[[ Data shown open ]]
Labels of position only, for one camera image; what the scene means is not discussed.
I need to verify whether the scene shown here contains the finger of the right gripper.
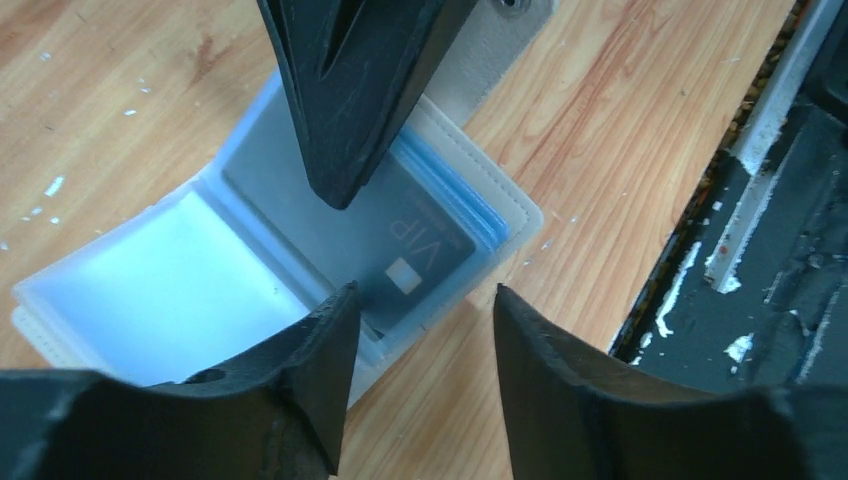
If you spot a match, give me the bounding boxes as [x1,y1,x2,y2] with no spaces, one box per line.
[258,0,476,210]

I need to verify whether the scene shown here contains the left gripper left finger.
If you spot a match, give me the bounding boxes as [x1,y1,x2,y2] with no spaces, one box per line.
[1,282,361,479]

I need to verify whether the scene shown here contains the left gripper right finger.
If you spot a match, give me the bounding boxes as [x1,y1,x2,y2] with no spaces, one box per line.
[493,285,847,479]

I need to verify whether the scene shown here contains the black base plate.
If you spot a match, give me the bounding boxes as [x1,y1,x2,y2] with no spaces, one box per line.
[608,1,847,392]

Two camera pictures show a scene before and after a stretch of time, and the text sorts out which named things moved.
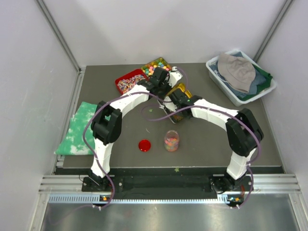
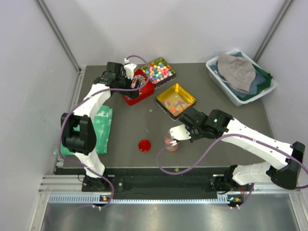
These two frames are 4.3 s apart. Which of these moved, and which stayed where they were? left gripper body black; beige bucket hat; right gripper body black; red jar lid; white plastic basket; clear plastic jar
Moved: left gripper body black; right gripper body black
Stayed: beige bucket hat; white plastic basket; clear plastic jar; red jar lid
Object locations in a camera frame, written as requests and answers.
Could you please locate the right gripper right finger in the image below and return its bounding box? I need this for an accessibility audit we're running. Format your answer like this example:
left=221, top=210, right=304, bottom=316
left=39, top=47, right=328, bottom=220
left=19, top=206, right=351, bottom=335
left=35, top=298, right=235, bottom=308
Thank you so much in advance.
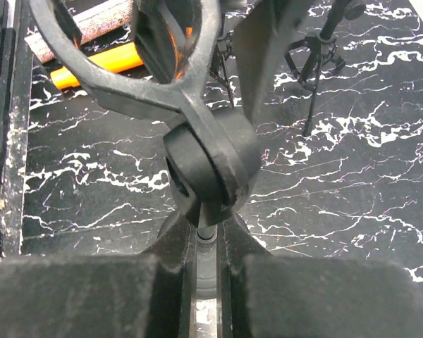
left=222, top=215, right=423, bottom=337

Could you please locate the tall black tripod stand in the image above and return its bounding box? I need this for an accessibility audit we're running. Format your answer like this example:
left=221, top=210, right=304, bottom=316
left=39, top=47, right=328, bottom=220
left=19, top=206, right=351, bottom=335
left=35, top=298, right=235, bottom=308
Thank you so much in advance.
left=284, top=0, right=366, bottom=137

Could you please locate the small black tripod stand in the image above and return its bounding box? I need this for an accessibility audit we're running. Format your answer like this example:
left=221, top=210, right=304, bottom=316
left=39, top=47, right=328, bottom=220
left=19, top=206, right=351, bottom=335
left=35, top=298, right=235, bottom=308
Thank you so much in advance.
left=209, top=13, right=235, bottom=108

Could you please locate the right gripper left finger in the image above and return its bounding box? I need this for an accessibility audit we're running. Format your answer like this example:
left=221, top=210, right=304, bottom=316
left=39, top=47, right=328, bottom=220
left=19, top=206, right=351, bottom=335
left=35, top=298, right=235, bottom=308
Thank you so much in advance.
left=0, top=213, right=192, bottom=337

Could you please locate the orange microphone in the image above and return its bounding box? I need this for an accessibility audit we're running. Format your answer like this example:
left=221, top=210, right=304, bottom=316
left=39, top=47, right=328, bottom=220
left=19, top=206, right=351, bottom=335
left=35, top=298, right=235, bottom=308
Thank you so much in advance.
left=50, top=43, right=144, bottom=89

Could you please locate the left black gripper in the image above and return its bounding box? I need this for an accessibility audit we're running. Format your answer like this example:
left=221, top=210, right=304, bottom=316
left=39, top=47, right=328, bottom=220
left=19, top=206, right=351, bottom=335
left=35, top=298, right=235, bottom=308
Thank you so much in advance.
left=233, top=0, right=314, bottom=123

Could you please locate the round base stand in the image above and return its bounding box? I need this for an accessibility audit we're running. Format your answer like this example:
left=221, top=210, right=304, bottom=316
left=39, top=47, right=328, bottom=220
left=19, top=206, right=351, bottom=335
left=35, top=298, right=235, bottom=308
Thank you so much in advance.
left=29, top=0, right=262, bottom=275

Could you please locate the glitter silver microphone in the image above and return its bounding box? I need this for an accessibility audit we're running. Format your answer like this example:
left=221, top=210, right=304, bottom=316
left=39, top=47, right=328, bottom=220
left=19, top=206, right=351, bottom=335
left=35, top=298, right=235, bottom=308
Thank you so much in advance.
[[ Data shown closed ]]
Your goal:
Output the entries above exactly. Drop the pictures.

Task solution:
Labels of position only, for one camera image; what the scene means is not discussed.
I need to verify whether the scene shown here contains the finger of the right gripper.
If you spot a match, give me the bounding boxes as [x1,y1,x2,y2] with no spaces, one box per line.
[258,0,476,210]

I need to verify whether the scene shown here contains the left gripper left finger.
If you spot a match, give me the bounding boxes as [x1,y1,x2,y2] with no spaces, one box per line.
[1,282,361,479]

I need to verify whether the scene shown here contains the left gripper right finger.
If you spot a match, give me the bounding boxes as [x1,y1,x2,y2] with no spaces, one box per line.
[493,285,847,479]

I need to verify whether the scene shown here contains the black base plate.
If you spot a match, give me the bounding boxes as [x1,y1,x2,y2] with no spaces, one box per line.
[608,1,847,392]

Two camera pictures show a scene before and after a stretch of time, and the text sorts out which named things moved.
These two frames are 4.3 s apart. Which of these moved, and which stayed where they were? left gripper body black; beige bucket hat; right gripper body black; red jar lid; white plastic basket; clear plastic jar
Moved: left gripper body black; right gripper body black
Stayed: beige bucket hat; white plastic basket; clear plastic jar; red jar lid
Object locations in a camera frame, written as requests and answers.
Could you please locate the right gripper right finger in the image below and return its bounding box? I need this for an accessibility audit we're running. Format your answer like this example:
left=221, top=210, right=304, bottom=316
left=39, top=47, right=328, bottom=220
left=19, top=206, right=351, bottom=335
left=35, top=298, right=235, bottom=308
Thank you so much in advance.
left=222, top=215, right=423, bottom=337

Could you please locate the tall black tripod stand in the image above and return its bounding box? I need this for an accessibility audit we're running. Format your answer like this example:
left=221, top=210, right=304, bottom=316
left=39, top=47, right=328, bottom=220
left=19, top=206, right=351, bottom=335
left=35, top=298, right=235, bottom=308
Thank you so much in advance.
left=284, top=0, right=366, bottom=137

Could you please locate the small black tripod stand in the image above and return its bounding box? I need this for an accessibility audit we're running. Format your answer like this example:
left=221, top=210, right=304, bottom=316
left=39, top=47, right=328, bottom=220
left=19, top=206, right=351, bottom=335
left=35, top=298, right=235, bottom=308
Thank you so much in advance.
left=209, top=13, right=235, bottom=108

Could you please locate the right gripper left finger in the image above and return its bounding box? I need this for an accessibility audit we're running. Format your answer like this example:
left=221, top=210, right=304, bottom=316
left=39, top=47, right=328, bottom=220
left=19, top=206, right=351, bottom=335
left=35, top=298, right=235, bottom=308
Thank you so much in advance.
left=0, top=213, right=192, bottom=337

Could you please locate the orange microphone in the image above and return its bounding box? I need this for an accessibility audit we're running. Format your answer like this example:
left=221, top=210, right=304, bottom=316
left=39, top=47, right=328, bottom=220
left=19, top=206, right=351, bottom=335
left=35, top=298, right=235, bottom=308
Thank you so much in advance.
left=50, top=43, right=144, bottom=89

Could you please locate the left black gripper in the image above and return its bounding box? I need this for an accessibility audit we're running. Format your answer like this example:
left=221, top=210, right=304, bottom=316
left=39, top=47, right=328, bottom=220
left=19, top=206, right=351, bottom=335
left=35, top=298, right=235, bottom=308
Thank you so much in advance.
left=233, top=0, right=314, bottom=123

Could you please locate the round base stand in the image above and return its bounding box? I need this for an accessibility audit we're running. Format your answer like this example:
left=221, top=210, right=304, bottom=316
left=39, top=47, right=328, bottom=220
left=19, top=206, right=351, bottom=335
left=35, top=298, right=235, bottom=308
Thank you so much in advance.
left=29, top=0, right=262, bottom=275

Could you please locate the glitter silver microphone in the image above and return its bounding box? I need this for an accessibility audit we're running. Format your answer like this example:
left=221, top=210, right=304, bottom=316
left=39, top=47, right=328, bottom=220
left=19, top=206, right=351, bottom=335
left=35, top=298, right=235, bottom=308
Thank you so much in advance.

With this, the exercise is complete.